雲跳【うんちょう】

あの雲を跳び越えたなら

初恋温泉/吉田 修一

2008-07-09 | 小説
 五つの異なる地の温泉を舞台にして、様々な男女の悲喜こもごもに揺れ動く心情を描いた五つの短編ストーリー。

 てか、きっと作者は取材と称して各温泉地に行ってきたんだろうなぁ・・・羨ましい、と、思わずそこに感想が至ってしまう。

 とりあえず、各話の中で「グッ」とさせられた部分を書きとめておいたりしてみる。


『初恋温泉』・・・≪どうせアパートへ帰っても、返し忘れたアダルトビデオをもう一度早送りして見るような毎日≫

『白雪温泉』・・・≪「どうすれば、あんなやさしい表情で、自分の愛する女性を見つめられるのか?」などと、柄にもないことを訊いてみたい気持ちもあった。≫

『ためらいの湯』・・・≪「結婚とはな、女房の気配にビクビクしながら、ネットでエロ画像を見る緊張感だ」≫

『風来温泉』・・・≪音がまったくないわけではない。
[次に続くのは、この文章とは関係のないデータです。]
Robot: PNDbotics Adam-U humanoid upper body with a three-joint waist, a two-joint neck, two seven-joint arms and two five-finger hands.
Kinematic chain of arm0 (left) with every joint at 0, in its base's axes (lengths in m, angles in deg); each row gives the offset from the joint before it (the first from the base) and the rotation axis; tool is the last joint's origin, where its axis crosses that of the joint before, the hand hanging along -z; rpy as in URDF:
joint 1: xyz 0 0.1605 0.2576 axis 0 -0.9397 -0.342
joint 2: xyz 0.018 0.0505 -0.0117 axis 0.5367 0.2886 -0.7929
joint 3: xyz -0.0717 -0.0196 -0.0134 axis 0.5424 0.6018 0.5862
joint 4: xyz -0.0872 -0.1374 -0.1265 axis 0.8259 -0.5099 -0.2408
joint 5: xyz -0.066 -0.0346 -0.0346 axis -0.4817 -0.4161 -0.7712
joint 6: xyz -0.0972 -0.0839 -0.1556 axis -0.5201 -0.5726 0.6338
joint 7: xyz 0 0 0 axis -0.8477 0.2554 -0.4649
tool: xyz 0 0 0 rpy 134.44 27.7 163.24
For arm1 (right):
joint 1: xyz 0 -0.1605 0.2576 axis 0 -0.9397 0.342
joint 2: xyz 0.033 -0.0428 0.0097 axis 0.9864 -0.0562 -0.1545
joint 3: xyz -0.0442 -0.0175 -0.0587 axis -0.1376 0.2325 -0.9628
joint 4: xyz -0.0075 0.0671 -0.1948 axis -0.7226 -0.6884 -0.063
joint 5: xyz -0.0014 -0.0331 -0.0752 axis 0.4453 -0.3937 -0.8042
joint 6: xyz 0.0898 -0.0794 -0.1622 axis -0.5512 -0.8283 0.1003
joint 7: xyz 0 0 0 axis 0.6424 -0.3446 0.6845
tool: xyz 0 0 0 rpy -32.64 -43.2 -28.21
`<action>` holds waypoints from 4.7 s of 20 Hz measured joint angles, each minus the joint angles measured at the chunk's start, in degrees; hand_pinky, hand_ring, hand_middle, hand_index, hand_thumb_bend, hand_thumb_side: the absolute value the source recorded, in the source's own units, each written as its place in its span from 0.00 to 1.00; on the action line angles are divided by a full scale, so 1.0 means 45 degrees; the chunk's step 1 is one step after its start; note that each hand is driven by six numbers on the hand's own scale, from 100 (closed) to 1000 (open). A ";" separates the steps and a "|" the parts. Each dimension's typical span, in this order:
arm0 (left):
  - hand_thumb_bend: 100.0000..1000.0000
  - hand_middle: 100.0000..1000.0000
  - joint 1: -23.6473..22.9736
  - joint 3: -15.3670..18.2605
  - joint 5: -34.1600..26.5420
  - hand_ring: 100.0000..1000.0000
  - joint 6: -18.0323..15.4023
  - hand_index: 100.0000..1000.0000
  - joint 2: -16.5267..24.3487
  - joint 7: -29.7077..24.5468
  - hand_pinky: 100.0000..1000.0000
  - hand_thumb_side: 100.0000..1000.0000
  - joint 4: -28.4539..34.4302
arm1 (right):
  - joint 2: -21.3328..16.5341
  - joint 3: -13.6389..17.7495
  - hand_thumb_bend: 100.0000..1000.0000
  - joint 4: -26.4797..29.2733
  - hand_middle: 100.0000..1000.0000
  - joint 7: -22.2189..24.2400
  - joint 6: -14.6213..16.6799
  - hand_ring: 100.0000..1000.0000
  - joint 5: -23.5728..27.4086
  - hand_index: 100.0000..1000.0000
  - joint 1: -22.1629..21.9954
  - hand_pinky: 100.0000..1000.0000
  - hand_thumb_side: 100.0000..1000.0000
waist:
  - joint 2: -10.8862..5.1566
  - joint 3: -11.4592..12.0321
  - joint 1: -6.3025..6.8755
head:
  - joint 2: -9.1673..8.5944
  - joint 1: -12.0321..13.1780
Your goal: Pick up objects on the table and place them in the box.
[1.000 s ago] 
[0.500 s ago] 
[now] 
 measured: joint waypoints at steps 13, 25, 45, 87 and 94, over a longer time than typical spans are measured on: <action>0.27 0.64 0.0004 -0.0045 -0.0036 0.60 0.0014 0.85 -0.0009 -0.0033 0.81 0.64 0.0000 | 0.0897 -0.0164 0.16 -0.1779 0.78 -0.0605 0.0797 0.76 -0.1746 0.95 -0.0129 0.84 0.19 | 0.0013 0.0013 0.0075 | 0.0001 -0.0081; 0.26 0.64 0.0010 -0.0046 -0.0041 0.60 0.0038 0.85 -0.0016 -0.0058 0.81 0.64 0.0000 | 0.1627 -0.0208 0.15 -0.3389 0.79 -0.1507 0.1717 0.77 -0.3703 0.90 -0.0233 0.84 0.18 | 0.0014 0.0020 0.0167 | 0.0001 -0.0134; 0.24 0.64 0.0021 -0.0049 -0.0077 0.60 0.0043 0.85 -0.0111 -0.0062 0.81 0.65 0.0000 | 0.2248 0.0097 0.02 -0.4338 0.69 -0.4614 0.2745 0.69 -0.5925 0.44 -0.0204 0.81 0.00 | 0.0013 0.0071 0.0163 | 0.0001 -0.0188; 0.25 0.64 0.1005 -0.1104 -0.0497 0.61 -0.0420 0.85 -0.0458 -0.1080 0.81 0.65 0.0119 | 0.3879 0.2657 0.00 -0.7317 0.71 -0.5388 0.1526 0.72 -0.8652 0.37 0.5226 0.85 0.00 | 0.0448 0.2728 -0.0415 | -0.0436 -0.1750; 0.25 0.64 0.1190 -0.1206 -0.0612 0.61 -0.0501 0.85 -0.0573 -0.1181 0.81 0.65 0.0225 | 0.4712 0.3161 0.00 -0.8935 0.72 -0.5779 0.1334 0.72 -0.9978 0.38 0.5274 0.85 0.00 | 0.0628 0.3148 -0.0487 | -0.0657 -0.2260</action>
ただ、もしも無音という音があるならば、それが耳の奥のほうで鳴る。これが山の音かと恭介は思う。何も聞こえないという音。そんな音があるのだろうか、と。≫

『純情温泉』・・・≪「ああ、ほんと。俺は、どっちかっていうと、器用に浮気なんかできるタイプじゃないと思うんだよな。二人の女と、十二時間ずつ、別々に過ごすより、一人の女と、二十四時間ずっと過ごすほうがいい」
「でも、二十四時間も一緒にいたら、楽しいばっかりじゃないよ。喧嘩だってするんだよ」
「だったら・・・」
 健二はそこで言い淀んだ。
「だったら?」と真希が顔を覗きこんでくる。
「・・・・だったら、一人の女と、十二時間イチャついて、十二時間喧嘩するよ」
 健二は真顔でそう言った。言いながら、ほんとにそうだなと、自分で自分の言葉に肯いた。≫



 たまには温泉で、のんびりしたいなぁ・・・。